Constantinopla I

Segundo concílio ecuménico, reunido em Constantinopla entre maio e julho de 381, convocado pelo imperador oriental Teodósio, com o intuito de encontrar novos meios para combater a heresia ariana, que estava a ser velozmente propagada, e de debater a importância eclesiástica que se deveria atribuir àquela região.
Neste concílio ecuménico (assim chamado apesar de apenas terem participado clérigos orientais, que totalizavam cerca de 150) foram discutidas questões como a vontade de conceder uma importância e dignidade eclesiásticas a Constantinopla similares às de Jerusalém, Roma, Antioquia e Alexandria, sendo aqui plantada a semente de um conflito, sobretudo com Roma (que se considerava a única e inigualável Sede Apostólica), que se estenderia por séculos. Por outro lado, pôs-se o problema da propagação do arianismo (devido em grande parte aos imperadores Constâncio e Valente), apesar da condenação do I Concílio de Niceia e, ainda mais grave, o de esta heresia ter baseado o macedonianismo (doutrina criada pelo bispo Macedónio de Constantinopla entre 342 e 360), que negava o Espírito Santo como parte da divindade de Deus.
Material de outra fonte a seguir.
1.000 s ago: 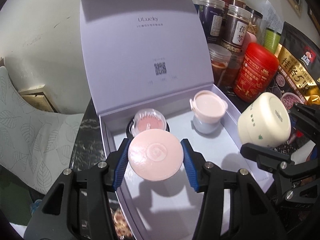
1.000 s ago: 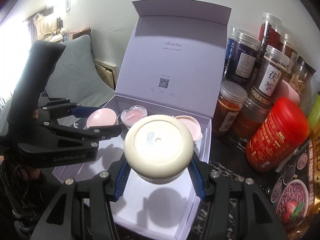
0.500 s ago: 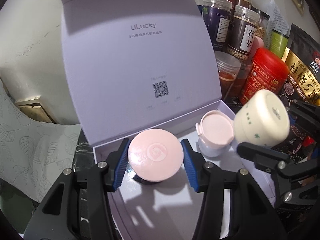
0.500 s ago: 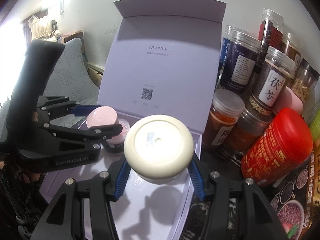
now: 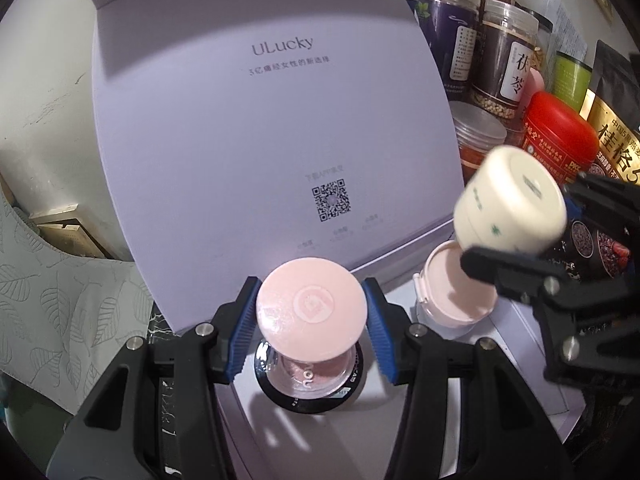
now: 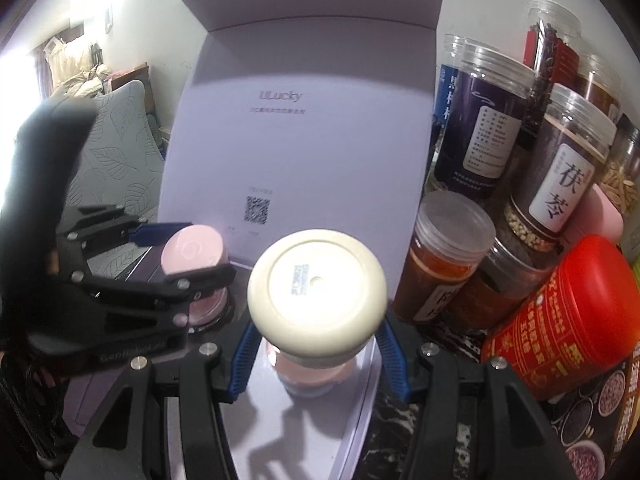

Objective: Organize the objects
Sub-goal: 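Lower the compact onto the black jar with left tool while right stacks cream jar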

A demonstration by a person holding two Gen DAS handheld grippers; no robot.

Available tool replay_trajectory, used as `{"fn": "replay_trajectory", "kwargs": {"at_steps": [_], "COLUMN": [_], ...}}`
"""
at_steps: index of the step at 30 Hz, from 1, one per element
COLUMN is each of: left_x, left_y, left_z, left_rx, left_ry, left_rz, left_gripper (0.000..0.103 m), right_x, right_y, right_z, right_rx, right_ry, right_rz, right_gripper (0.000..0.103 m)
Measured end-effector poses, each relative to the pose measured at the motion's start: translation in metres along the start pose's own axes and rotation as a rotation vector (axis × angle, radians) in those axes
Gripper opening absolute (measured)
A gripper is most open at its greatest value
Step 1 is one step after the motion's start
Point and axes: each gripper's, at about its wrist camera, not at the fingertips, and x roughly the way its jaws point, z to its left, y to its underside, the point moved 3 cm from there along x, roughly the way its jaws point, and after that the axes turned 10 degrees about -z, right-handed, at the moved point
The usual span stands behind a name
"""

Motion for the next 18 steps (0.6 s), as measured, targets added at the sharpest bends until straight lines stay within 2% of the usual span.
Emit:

Melécio de Antioquia presidiu o concílio, tendo falecido entretanto e sido substituído pelo bispo de Constantinopla, Gregório de Nazianzeno. Este, pouco depois destituído do seu cargo, foi ainda substituído pelo senador Nectário, que imediatamente recebeu o batismo e a ordenação episcopal. Durante estas cerimónias foi lido o símbolo niceno-constantinopolitano (que teve as suas bases na oração que se rezava durante o batismo na Igreja de Jerusalém), onde constava o seguinte: Senhor e vivificador, que procede do Pai, que com o Pai e o Filho é igualmente adorado e glorificado, que falou pela boca dos profetas, referindo-se ao Espírito Santo.
Foram também aprovados quatro cânones relativos à disciplina, condenando o primeiro as heresias e reafirmando o estabelecido no concílio de Niceia, obrigando o segundo os bispos a interferirem apenas nos assuntos das suas dioceses, no terceiro afirmava-se a primazia da sede de Constantinopla a seguir à de Roma (o que foi por esta contestado) e no último invalidava-se a atribuição do título de bispo a Máximo (aliado de Gregório de Nazianzeno).